**WHAT IS NEEDED:** I'd ask you to write out the lines below exactly, with no images.

**DATASET EXCERPT:**
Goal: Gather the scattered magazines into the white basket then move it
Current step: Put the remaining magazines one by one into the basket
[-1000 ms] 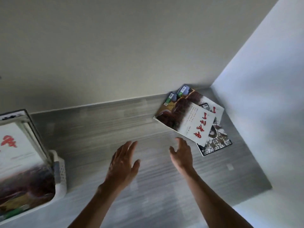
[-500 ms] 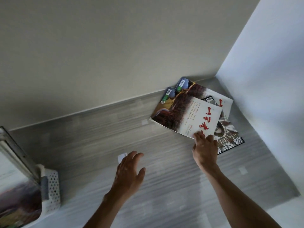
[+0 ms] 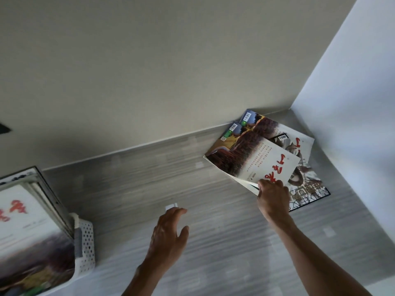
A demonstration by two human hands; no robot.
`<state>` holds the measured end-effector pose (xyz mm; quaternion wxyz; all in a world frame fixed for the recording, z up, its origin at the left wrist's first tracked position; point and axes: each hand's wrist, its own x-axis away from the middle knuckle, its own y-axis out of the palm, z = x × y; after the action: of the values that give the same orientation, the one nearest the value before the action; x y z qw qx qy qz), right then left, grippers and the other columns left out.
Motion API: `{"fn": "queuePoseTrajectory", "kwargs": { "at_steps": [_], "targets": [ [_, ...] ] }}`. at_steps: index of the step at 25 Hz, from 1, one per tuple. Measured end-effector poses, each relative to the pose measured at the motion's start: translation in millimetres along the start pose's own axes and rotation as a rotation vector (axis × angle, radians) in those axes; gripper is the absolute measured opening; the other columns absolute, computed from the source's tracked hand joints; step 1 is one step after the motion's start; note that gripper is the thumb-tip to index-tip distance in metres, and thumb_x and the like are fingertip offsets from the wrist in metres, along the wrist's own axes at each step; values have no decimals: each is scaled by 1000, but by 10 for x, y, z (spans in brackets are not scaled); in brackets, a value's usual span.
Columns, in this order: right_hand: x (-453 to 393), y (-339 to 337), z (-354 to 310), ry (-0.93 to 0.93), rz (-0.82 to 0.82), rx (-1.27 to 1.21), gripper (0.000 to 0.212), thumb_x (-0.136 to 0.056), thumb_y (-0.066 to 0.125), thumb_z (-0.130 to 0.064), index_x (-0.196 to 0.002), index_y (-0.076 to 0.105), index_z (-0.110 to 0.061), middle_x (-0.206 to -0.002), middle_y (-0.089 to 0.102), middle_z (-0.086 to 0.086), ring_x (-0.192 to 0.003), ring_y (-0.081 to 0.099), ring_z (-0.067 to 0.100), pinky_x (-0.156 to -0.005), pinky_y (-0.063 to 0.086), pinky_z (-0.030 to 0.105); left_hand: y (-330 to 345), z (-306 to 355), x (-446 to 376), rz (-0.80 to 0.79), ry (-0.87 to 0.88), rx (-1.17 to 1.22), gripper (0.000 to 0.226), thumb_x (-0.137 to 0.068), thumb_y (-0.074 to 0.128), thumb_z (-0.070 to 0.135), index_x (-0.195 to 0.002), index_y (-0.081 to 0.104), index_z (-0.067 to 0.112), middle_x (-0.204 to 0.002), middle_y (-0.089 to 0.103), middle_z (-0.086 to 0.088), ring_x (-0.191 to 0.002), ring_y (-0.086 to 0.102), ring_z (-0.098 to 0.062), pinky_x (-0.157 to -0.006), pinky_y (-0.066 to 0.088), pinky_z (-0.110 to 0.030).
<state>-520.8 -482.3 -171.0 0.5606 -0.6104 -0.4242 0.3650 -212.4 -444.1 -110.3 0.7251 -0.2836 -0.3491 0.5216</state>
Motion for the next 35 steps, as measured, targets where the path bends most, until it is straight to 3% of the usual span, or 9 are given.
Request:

**REPLY:**
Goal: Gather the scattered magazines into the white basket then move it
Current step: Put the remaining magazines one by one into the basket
[-1000 ms] 
[-500 ms] 
[+0 ms] 
A demonstration by two human hands; no robot.
`<state>` holds the measured end-effector pose (xyz mm; quaternion wxyz; all in a world frame fixed for the recording, z up, its origin at the left wrist's first tracked position; point and axes: each hand's wrist, its own x-axis away from the middle knuckle, its own y-axis out of the palm, z = x × y; after the action: of the values that give the same orientation, the one nearest the value before the action; x y z qw qx qy qz), right then left, grippers and the other columns left out.
Motion API: `{"fn": "queuePoseTrajectory", "kwargs": { "at_steps": [_], "targets": [ [_, ...] ] }}`. at_steps: index of the step at 25 Hz, from 1, one per tuple. Measured end-effector poses, each relative to the pose measured at the motion's start: translation in millimetres along the start pose's own axes and rotation as a rotation vector (axis × angle, radians) in those axes; gripper is the absolute measured opening; the other columns absolute, computed from the source's tracked hand joints; step 1 is one step after the motion's start; note that gripper is the thumb-tip to index-tip distance in metres, and thumb_x and the like are fingertip offsets from the wrist in metres, along the wrist's own axes at each step; values have no decimals: each is scaled by 1000, but by 10 for x, y, z (spans in brackets are not scaled); in brackets, a value's usual span.
Columns, in this order: right_hand: x (-453 to 393), y (-339 to 337), z (-354 to 310), ry (-0.93 to 0.93), rz (-0.82 to 0.82), rx (-1.27 to 1.21), gripper (0.000 to 0.212), thumb_x (-0.136 to 0.056), thumb_y (-0.066 to 0.125), thumb_z (-0.130 to 0.064), index_x (-0.196 to 0.002), index_y (-0.076 to 0.105), index_z (-0.110 to 0.061), middle_x (-0.206 to -0.002), middle_y (-0.089 to 0.102), middle_z (-0.086 to 0.086), ring_x (-0.192 to 0.003), ring_y (-0.081 to 0.099), ring_z (-0.067 to 0.100), pinky_x (-0.156 to -0.005), pinky_y (-0.063 to 0.086), pinky_z (-0.030 to 0.105); left_hand: y (-330 to 345), z (-306 to 355), x (-446 to 376), rz (-0.80 to 0.79), ry (-0.87 to 0.88), rx (-1.17 to 1.22), gripper (0.000 to 0.226), thumb_x (-0.137 to 0.068), thumb_y (-0.074 to 0.128), thumb_z (-0.070 to 0.135), index_x (-0.195 to 0.002), index_y (-0.081 to 0.104), index_z (-0.067 to 0.112), middle_x (-0.204 to 0.002), middle_y (-0.089 to 0.103), middle_z (-0.086 to 0.088), ring_x (-0.191 to 0.002), ring_y (-0.086 to 0.102), ring_z (-0.098 to 0.062), pinky_x (-0.157 to -0.006), pinky_y (-0.066 to 0.088), pinky_z (-0.110 to 0.030).
<state>-520.8 -482.3 -171.0 0.5606 -0.6104 -0.4242 0.3650 -212.4 -444.1 -110.3 0.7251 -0.2836 -0.3491 0.5216</state>
Motion for the next 35 steps, as measured, targets where the path bends most, until it is straight to 3% of the usual span, or 9 are given.
Request:

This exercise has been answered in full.